À l’aide d’un appareil de l’Office fédéral de topographie (stéréo-autographe), Ernst Spiess et d’autres collaborateurs de swisstopo ont analysé les plaques de verre. Ainsi, ils ont fabriqué les plaques d’impression individuelles pour les types d’objets comme les cours d’eau, les courbes de niveau ou la végétation. Ces travaux complexes furent effectués à l’Office fédéral de topographie, mais financés par le CAS.
La « carte Panta» est sortie en 1965 à l’échelle 1:25 000. Elle était remarquable à bien des égards. L'œuvre d’Ernst Spiess montrait une région encore non cartographiée avec une grande précision et un souci du détail. Pour le public suisse, la carte semblait à la fois familière et exotique : elle représentait une région montagneuse lointaine à la manière d’une carte nationale suisse. Cela a permis une comparaison directe entre les Alpes et les Andes, un aspect extrêmement utile de la carte péruvienne en particulier pour les glaciologues.
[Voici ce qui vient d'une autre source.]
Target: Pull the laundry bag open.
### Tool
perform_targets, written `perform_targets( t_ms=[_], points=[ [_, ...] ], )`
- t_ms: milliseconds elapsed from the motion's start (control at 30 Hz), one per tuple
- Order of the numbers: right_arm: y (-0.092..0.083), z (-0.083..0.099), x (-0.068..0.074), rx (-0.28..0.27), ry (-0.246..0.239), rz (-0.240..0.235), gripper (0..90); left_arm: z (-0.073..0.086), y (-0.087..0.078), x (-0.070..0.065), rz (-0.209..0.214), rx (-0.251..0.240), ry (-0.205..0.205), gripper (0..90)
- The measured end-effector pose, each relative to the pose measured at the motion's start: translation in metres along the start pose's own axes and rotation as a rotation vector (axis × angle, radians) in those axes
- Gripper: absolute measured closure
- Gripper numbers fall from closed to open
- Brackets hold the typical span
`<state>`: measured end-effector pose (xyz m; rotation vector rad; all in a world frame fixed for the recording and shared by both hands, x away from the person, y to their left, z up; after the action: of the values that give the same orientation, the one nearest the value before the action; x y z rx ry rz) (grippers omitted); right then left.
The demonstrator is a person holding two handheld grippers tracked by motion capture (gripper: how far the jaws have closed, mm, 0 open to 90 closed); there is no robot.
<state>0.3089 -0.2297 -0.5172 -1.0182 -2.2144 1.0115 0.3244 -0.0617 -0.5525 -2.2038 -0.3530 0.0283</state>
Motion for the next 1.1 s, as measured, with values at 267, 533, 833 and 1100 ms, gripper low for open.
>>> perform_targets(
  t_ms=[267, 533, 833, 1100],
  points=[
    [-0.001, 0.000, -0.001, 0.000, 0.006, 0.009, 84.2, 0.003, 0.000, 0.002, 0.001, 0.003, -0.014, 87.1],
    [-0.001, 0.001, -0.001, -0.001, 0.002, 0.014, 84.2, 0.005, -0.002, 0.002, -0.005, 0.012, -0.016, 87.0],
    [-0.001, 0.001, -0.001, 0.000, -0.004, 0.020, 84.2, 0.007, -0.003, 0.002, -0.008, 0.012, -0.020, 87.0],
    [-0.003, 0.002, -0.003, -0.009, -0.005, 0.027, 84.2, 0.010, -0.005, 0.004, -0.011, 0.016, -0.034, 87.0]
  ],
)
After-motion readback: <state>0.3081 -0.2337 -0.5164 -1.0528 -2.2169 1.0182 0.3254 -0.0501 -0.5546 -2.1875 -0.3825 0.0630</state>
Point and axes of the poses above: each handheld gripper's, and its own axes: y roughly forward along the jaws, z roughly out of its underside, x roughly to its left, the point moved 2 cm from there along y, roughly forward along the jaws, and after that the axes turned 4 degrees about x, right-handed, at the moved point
La technologie utilisée pour la « Carte Panta » était également admirable. Ernst Spiess a dû prendre des photogrammes depuis le sol (photogrammétrie terrestre) à une époque où l’Office fédéral de topographie n’utilisait déjà plus que des prises de vue aériennes. Il n'avait pas d’autre choix face au manque de soutien des autorités péruviennes. Mais il y a plus remarquable encore : Ernst Spiess et ses assistants péruviens ont créé à eux seuls les bases pour toute la carte avec des relevés de base, la triangulation et les photogrammes. Le résultat de ce dur labeur dans l’air raréfié des montagnes fut une carte unique, rapprochant les Alpes des Andes.